#### [REQUIRED WORK]
Go to the line with "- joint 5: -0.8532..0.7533" in the records below, then output it and each following line exactly, up to and including the line with "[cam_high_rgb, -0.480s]". Skip pictures and add nothing.

══ DATA FOR THIS TASK

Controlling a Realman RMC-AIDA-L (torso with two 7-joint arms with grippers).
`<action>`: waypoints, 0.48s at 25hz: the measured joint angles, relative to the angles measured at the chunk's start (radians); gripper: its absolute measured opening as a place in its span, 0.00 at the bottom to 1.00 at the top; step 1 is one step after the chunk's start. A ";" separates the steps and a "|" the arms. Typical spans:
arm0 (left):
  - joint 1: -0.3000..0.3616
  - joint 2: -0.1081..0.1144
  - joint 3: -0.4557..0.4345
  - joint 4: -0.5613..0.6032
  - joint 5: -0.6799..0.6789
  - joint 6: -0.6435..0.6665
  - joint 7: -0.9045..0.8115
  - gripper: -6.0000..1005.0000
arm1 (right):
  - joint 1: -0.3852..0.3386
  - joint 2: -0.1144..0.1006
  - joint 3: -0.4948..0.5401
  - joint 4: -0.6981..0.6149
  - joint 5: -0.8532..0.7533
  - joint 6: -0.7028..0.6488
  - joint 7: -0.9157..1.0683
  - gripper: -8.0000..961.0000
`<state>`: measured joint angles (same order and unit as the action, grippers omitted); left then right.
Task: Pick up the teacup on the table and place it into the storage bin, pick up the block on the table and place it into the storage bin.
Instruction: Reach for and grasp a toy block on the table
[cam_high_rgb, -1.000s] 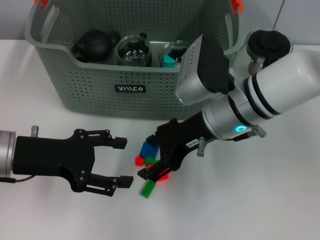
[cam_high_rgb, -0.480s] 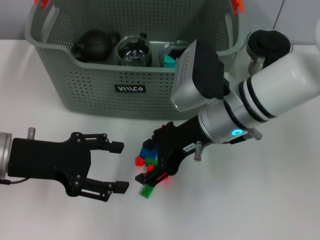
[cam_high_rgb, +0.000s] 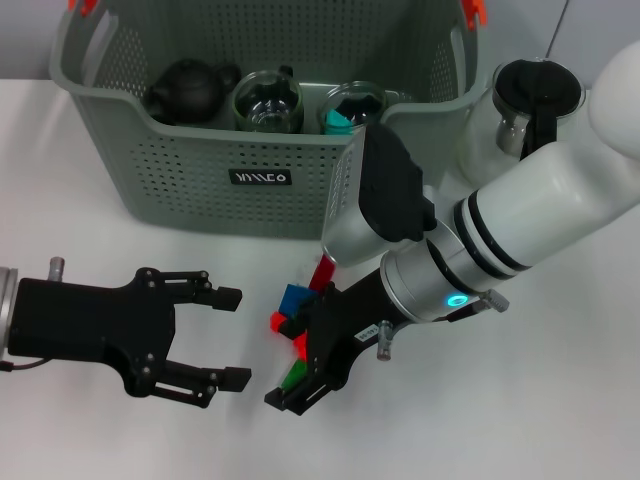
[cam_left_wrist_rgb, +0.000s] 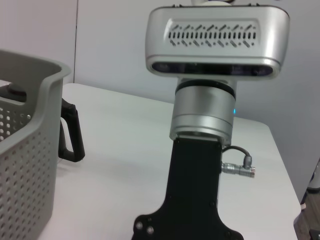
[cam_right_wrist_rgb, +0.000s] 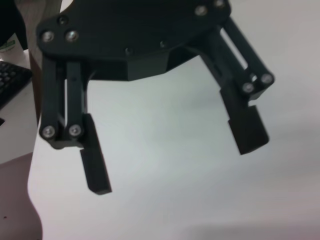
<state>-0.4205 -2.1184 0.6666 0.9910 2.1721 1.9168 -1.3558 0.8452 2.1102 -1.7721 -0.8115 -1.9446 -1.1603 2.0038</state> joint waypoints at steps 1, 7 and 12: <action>0.000 0.000 0.000 0.000 0.000 0.000 0.000 0.87 | 0.000 0.000 -0.003 0.002 0.004 0.000 0.000 0.97; 0.000 0.000 0.000 -0.003 0.000 0.000 0.000 0.87 | -0.005 0.001 -0.008 0.008 0.017 0.001 -0.008 0.97; 0.003 0.000 -0.005 -0.003 0.000 0.000 0.000 0.87 | -0.007 -0.002 -0.009 0.020 0.017 0.008 -0.008 0.96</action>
<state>-0.4179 -2.1184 0.6618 0.9885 2.1721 1.9167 -1.3561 0.8381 2.1081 -1.7810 -0.7913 -1.9272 -1.1525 1.9957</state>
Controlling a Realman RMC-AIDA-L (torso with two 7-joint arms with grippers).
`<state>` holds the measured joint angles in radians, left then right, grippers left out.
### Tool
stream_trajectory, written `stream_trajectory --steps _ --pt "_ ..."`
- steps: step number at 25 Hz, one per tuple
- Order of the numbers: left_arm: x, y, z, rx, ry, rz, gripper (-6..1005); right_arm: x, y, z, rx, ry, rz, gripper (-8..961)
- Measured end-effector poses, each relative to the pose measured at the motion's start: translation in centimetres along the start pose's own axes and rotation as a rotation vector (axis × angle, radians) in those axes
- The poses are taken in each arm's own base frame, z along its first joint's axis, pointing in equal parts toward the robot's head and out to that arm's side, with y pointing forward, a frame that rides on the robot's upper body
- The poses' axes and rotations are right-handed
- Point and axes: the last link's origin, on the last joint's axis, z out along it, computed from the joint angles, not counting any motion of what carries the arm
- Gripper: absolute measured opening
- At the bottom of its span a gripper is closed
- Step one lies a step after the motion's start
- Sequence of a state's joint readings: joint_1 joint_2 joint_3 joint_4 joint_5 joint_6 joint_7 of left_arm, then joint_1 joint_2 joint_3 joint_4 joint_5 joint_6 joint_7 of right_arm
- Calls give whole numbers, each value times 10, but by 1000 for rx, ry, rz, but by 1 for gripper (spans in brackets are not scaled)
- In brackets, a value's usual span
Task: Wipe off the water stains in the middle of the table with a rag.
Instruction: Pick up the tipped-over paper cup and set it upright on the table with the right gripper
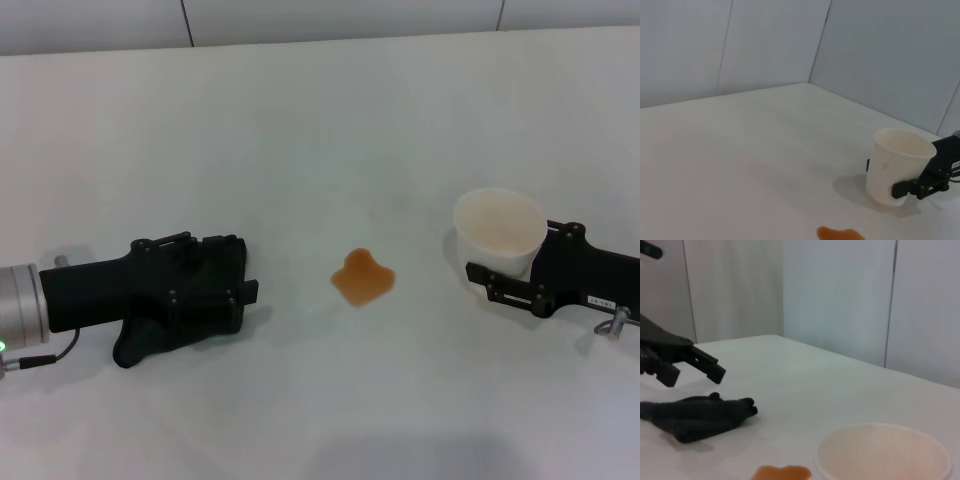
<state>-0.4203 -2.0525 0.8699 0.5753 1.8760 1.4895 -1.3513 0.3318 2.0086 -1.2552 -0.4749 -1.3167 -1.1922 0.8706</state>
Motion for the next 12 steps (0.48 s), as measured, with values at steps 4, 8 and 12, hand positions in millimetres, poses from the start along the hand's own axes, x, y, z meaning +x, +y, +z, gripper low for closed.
stream_trajectory --steps 4,8,12 --pt "1 0 0 0 0 2 842 -2 -1 1 -15 7 20 689" --pt "1 -1 1 1 0 2 842 -3 -1 1 -20 8 12 752" --pt "1 -1 1 1 0 4 841 -3 -1 2 -20 9 11 814"
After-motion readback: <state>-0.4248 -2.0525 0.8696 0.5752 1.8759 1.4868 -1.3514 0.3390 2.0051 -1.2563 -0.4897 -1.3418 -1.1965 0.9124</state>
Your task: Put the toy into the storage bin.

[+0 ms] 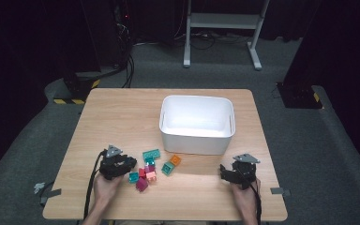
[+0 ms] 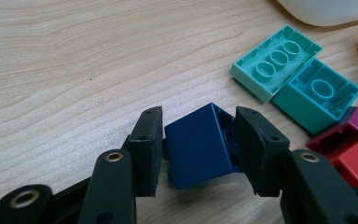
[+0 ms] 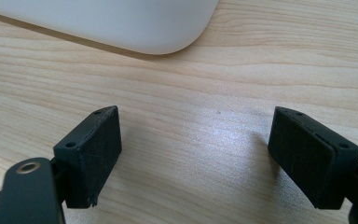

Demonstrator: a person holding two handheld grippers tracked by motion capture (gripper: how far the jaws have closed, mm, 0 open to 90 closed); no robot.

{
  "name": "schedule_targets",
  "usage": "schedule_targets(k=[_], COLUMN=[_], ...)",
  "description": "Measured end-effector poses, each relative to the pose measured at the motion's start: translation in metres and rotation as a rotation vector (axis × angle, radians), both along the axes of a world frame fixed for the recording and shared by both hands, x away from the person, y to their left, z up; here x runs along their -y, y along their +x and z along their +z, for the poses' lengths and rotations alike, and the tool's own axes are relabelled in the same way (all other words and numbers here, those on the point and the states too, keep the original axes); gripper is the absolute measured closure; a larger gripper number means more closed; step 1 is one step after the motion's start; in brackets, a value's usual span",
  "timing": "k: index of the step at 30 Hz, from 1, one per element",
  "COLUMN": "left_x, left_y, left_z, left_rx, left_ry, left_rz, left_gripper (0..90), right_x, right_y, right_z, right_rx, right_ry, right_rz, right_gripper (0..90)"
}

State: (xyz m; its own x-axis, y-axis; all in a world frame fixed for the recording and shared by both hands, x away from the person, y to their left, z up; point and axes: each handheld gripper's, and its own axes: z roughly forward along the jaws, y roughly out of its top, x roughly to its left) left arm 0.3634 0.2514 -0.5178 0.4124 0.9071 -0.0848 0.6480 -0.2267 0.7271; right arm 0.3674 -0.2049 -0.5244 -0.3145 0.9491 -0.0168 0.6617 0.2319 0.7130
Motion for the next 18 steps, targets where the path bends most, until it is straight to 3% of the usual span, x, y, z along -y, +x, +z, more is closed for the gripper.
schedule_targets(k=[9,18], left_x=[-0.001,0.003], left_y=[0.000,0.001], left_z=[0.002,0.017], left_rx=[0.004,0.012], left_ry=[-0.008,-0.003], left_rz=[0.003,-0.017], left_gripper=[53.2,53.2], right_x=[0.000,0.000], right_y=[0.000,0.000], right_z=[0.000,0.000], right_rx=[0.000,0.000], right_ry=[0.000,0.000], right_rz=[0.000,0.000], right_gripper=[16.9,17.0])
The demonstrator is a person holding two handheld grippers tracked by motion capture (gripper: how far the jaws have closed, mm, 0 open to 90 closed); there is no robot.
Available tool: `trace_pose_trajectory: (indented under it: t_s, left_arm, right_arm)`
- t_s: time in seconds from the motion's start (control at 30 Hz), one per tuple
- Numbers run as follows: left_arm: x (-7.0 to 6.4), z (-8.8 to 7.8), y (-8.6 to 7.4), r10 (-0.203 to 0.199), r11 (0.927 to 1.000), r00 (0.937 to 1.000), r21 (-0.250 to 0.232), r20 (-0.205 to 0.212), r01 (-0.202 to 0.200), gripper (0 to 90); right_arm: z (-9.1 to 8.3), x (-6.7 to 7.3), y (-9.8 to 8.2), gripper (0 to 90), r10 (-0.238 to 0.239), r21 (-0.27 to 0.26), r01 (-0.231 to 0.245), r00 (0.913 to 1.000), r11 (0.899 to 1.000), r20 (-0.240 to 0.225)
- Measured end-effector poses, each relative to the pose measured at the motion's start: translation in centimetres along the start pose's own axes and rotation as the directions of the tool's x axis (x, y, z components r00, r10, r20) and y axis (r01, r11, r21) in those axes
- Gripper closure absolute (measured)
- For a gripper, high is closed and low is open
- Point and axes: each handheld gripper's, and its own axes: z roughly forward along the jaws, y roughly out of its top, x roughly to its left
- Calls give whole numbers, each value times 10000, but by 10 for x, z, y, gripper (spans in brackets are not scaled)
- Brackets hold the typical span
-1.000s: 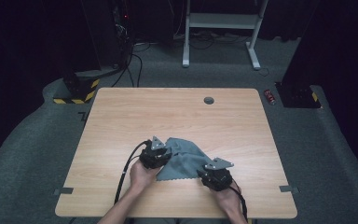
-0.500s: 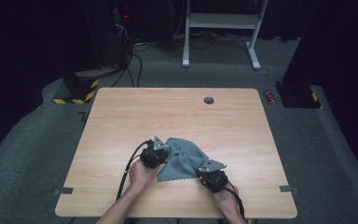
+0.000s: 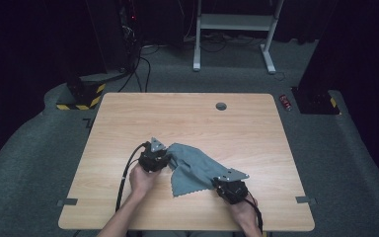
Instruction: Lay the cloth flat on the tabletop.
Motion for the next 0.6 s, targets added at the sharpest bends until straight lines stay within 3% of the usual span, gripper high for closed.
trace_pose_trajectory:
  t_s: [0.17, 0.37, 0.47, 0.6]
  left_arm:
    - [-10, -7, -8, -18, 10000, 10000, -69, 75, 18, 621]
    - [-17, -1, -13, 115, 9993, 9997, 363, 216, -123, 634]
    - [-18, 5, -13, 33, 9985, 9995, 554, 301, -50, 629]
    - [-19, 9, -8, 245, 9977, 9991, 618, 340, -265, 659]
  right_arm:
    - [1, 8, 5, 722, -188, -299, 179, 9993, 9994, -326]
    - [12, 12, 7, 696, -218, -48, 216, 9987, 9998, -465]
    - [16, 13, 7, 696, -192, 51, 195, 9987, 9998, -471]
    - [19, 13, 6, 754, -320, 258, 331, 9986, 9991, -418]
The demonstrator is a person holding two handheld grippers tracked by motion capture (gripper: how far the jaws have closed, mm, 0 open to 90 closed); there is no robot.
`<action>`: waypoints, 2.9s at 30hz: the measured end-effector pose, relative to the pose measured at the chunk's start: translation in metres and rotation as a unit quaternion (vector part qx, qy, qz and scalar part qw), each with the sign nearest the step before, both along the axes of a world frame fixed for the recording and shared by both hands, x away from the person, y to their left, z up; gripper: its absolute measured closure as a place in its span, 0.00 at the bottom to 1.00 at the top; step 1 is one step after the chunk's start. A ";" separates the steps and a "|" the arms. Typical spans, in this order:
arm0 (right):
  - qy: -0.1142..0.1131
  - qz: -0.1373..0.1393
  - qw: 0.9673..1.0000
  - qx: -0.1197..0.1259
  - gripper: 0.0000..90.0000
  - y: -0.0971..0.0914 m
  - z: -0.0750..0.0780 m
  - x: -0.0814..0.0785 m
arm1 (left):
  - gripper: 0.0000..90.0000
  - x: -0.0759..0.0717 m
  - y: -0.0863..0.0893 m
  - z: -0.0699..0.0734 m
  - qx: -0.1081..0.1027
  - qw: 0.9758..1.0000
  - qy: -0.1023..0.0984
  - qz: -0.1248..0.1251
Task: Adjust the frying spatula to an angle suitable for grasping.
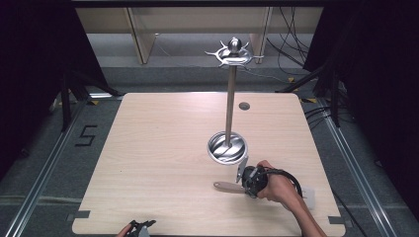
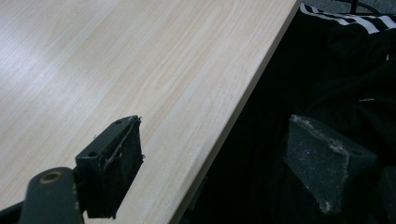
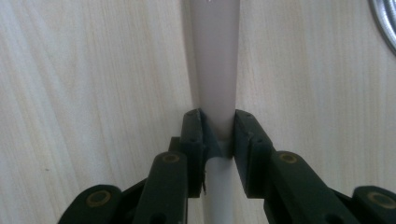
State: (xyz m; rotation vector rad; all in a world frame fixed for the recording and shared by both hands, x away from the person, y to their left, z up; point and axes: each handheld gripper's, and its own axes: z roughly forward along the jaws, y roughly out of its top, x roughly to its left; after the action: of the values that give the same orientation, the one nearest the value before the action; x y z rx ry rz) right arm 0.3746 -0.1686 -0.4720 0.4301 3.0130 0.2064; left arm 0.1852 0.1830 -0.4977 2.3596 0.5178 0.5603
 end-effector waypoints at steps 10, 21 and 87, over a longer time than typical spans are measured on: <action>-0.010 -0.052 0.998 0.024 0.84 -0.010 0.009 -0.003 | 0.20 -0.001 0.000 0.001 -0.001 1.000 -0.004 0.005; -0.060 -0.023 0.992 0.111 0.84 -0.036 0.031 0.007 | 0.20 -0.001 0.000 0.000 -0.001 1.000 -0.004 0.006; -0.169 -0.064 0.882 0.435 0.84 -0.071 0.105 -0.004 | 0.20 0.001 0.002 0.000 -0.003 1.000 0.003 0.004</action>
State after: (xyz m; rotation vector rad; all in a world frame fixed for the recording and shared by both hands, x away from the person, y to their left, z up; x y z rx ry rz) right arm 0.3708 -0.2396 -0.3668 0.5616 2.3683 1.4645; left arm 0.1859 0.1845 -0.4980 2.3554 0.5314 0.5539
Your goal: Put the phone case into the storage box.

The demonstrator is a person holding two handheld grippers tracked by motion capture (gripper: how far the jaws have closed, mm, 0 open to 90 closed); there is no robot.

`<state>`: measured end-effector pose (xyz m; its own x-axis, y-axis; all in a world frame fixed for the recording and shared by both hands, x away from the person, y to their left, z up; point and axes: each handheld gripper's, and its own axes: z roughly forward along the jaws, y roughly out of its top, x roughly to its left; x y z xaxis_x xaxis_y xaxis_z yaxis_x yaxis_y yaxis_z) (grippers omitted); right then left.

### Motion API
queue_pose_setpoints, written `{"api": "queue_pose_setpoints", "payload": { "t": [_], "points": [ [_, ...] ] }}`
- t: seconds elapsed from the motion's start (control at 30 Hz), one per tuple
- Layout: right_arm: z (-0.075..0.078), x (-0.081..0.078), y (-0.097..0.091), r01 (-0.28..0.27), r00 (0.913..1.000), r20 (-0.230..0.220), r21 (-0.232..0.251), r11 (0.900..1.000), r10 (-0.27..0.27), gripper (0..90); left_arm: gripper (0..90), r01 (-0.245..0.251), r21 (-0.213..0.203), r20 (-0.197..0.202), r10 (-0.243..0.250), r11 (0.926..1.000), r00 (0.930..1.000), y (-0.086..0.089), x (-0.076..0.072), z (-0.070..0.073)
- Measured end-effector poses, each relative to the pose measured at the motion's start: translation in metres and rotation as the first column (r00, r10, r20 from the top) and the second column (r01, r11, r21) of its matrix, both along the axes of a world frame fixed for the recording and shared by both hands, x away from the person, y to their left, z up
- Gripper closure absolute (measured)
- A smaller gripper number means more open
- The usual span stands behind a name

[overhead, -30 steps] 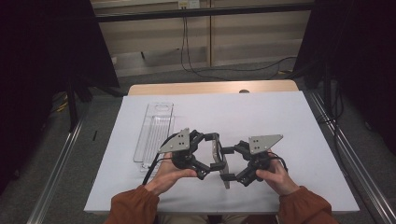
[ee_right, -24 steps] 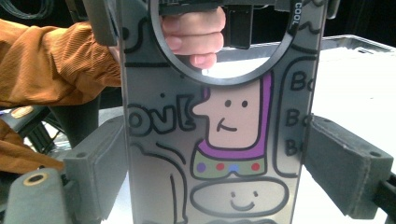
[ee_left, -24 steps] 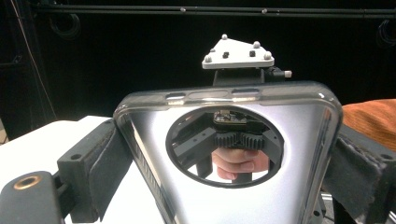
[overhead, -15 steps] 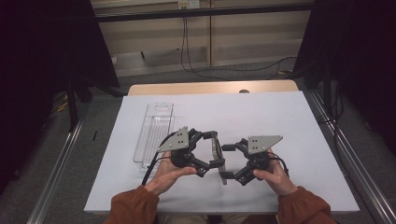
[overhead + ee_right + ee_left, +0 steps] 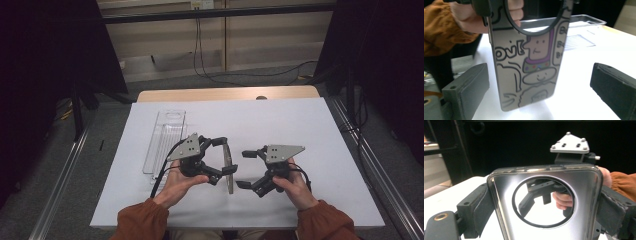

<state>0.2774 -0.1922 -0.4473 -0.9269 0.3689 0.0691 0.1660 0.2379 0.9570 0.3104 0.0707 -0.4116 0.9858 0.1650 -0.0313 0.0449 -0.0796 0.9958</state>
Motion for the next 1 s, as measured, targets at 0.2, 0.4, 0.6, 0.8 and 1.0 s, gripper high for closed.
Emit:
{"api": "queue_pose_setpoints", "payload": {
  "t": [0.2,0.4,0.6,0.8,1.0],
  "points": [
    [0.0,-0.002,-0.001,0.043,0.999,0.014,0.001,0.9991,-0.043,1.4,11.1,-0.03,0.007,0.001,0.03,0.9995,0.9995,0.007,0.003,0.003],
    [-0.001,-0.002,-0.008,0.121,0.9924,0.02,0.021,0.9925,-0.121,0.8,11.2,-0.042,0.009,-0.014,0.043,0.9991,0.999,0.011,0.002,0.003],
    [0.001,-0.003,-0.017,0.195,0.9802,0.025,0.041,0.9798,-0.197,0.0,11.3,-0.065,0.0,-0.026,0.065,0.9979,0.9976,0.015,0.002,0.003],
    [0.001,-0.01,-0.021,0.279,0.9568,0.072,0.041,0.9594,-0.282,0.0,11.4,-0.091,0.007,-0.023,0.091,0.9958,0.9956,0.021,0.0,0.004],
    [-0.001,-0.017,-0.029,0.352,0.9321,0.079,0.034,0.9355,-0.353,0.0,11.4,-0.108,0.022,-0.03,0.108,0.9939,0.9936,0.028,-0.001,0.005]
  ]
}}
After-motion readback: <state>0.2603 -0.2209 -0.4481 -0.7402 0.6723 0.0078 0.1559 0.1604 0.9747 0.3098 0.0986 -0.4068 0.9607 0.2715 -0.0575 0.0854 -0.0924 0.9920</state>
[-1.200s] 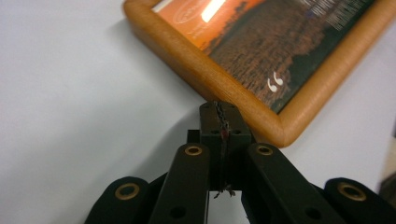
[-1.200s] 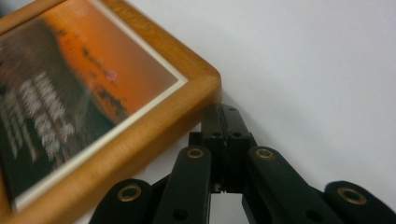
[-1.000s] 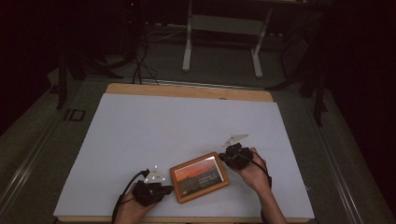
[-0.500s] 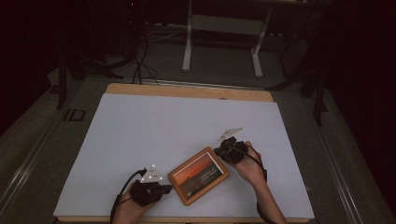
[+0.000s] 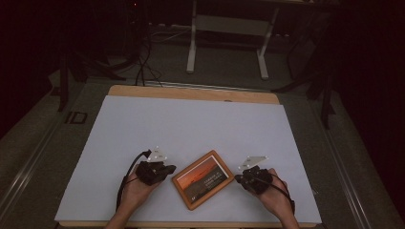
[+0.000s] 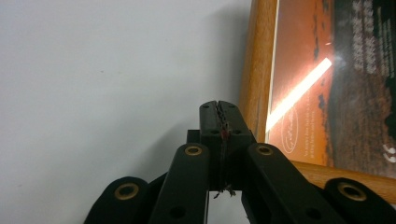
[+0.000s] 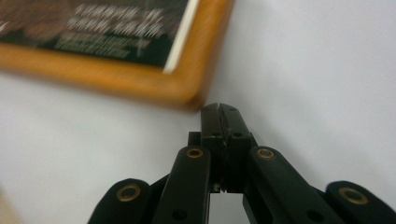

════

#### [EXERCISE RESPONSE]
  - joint 5: -0.8532..0.7533
  - joint 6: -0.7028..0.6488
  - joint 7: -0.9157..1.0683
  - gripper: -8.0000..961.0000
`<state>`: measured joint angles (same order and unit as the action, grippers omitted); left then right.
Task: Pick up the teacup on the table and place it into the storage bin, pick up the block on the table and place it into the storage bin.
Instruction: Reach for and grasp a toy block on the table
[cam_high_rgb, -1.000s] 
[cam_high_rgb, -0.480s] 

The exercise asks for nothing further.